[Information shown — start]

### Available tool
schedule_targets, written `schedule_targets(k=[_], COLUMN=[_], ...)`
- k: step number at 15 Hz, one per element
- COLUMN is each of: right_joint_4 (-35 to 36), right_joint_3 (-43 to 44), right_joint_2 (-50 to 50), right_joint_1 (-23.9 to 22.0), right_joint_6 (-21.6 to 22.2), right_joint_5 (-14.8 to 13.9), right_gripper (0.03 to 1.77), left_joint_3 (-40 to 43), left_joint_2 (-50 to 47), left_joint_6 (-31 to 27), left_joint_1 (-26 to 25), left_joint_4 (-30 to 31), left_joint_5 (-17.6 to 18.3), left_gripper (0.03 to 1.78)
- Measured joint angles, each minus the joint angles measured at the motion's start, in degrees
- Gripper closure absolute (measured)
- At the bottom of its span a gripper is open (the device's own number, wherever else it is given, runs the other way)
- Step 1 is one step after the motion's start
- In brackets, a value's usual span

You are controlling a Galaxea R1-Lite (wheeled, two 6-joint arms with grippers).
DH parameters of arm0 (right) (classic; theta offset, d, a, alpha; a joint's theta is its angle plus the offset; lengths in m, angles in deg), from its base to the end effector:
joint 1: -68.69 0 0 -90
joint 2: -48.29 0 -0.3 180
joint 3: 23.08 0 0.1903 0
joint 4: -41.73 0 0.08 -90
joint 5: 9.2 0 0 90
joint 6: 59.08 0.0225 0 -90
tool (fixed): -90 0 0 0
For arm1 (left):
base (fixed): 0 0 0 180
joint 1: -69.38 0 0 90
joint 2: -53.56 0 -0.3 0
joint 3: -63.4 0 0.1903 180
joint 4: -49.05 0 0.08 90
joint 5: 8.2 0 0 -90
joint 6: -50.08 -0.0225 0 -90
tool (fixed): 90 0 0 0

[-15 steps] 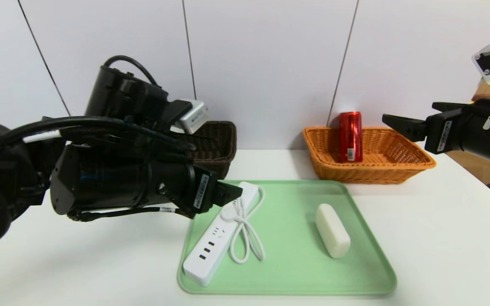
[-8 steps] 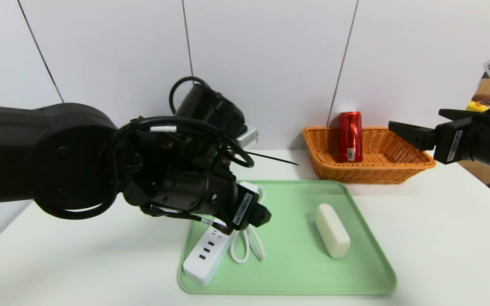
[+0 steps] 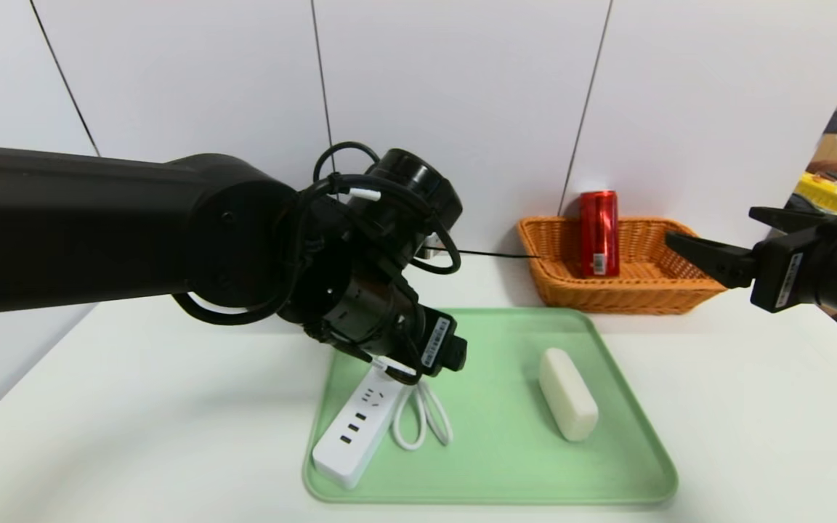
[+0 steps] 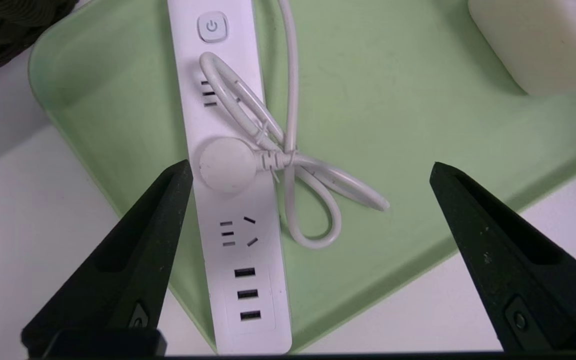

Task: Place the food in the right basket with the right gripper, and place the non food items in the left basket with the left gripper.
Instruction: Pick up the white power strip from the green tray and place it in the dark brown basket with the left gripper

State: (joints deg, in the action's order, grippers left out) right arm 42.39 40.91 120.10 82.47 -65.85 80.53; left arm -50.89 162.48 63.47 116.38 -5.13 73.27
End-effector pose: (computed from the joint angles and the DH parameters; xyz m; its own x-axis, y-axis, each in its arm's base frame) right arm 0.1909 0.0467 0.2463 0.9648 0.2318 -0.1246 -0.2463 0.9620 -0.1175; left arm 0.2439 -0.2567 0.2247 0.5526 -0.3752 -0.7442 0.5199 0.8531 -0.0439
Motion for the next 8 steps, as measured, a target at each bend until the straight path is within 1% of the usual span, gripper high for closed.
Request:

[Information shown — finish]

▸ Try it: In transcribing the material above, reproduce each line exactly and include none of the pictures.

▸ Solution to this task:
### Available tool
schedule_targets, written `schedule_targets(k=[_], COLUMN=[_], ...)`
- k: step number at 15 Hz, one per element
- COLUMN is each of: right_joint_4 (-35 to 36), right_joint_3 (-43 to 44), right_joint_2 (-50 to 50), right_joint_1 (-23.9 to 22.0), right_joint_6 (-21.6 to 22.2), right_joint_5 (-14.8 to 13.9), right_gripper (0.03 to 1.77), left_joint_3 (-40 to 43), left_joint_2 (-50 to 47), left_joint_6 (-31 to 27), left_joint_1 (-26 to 25), left_joint_4 (-30 to 31), left_joint_5 (-17.6 to 18.3), left_gripper (0.03 to 1.78)
- Measured joint angles, each minus the joint angles measured at the motion's start, in degrees
- Gripper closure absolute (measured)
- At the bottom of its span a gripper is open (the device's own number, wherever else it is given, runs the other way)
- Step 1 is one step after the motion's start
- In brackets, a value's usual span

You are controlling a Galaxea R1-Lite (wheeled, two 6-joint arms with grippers).
DH parameters of arm0 (right) (classic; theta offset, d, a, alpha; a joint's theta is its angle plus the offset; lengths in m, angles in deg), from its base to the end effector:
joint 1: -68.69 0 0 -90
joint 2: -48.29 0 -0.3 180
joint 3: 23.08 0 0.1903 0
joint 4: -41.73 0 0.08 -90
joint 5: 9.2 0 0 90
joint 6: 59.08 0.0225 0 -90
tool (fixed): -90 0 0 0
For arm1 (left):
base (fixed): 0 0 0 180
joint 1: -69.38 0 0 90
joint 2: -53.56 0 -0.3 0
joint 3: -63.4 0 0.1903 180
joint 4: -49.05 0 0.08 90
joint 5: 8.2 0 0 -90
joint 6: -50.08 -0.0225 0 -90
tool (fixed): 90 0 0 0

[-15 steps] 
[-8 steps] 
[+0 steps] 
[+0 steps] 

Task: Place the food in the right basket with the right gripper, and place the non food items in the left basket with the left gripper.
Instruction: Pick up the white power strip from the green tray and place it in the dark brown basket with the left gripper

State: (joints deg, in the action's order, grippers left out) right arm 42.39 40.91 120.10 82.47 -65.85 80.53; left arm -50.89 162.48 63.47 116.38 -5.13 73.27
End-effector pose: (computed from the joint angles and the DH parameters; xyz m; its own x-axis, y-axis, each in its arm's base frame) right arm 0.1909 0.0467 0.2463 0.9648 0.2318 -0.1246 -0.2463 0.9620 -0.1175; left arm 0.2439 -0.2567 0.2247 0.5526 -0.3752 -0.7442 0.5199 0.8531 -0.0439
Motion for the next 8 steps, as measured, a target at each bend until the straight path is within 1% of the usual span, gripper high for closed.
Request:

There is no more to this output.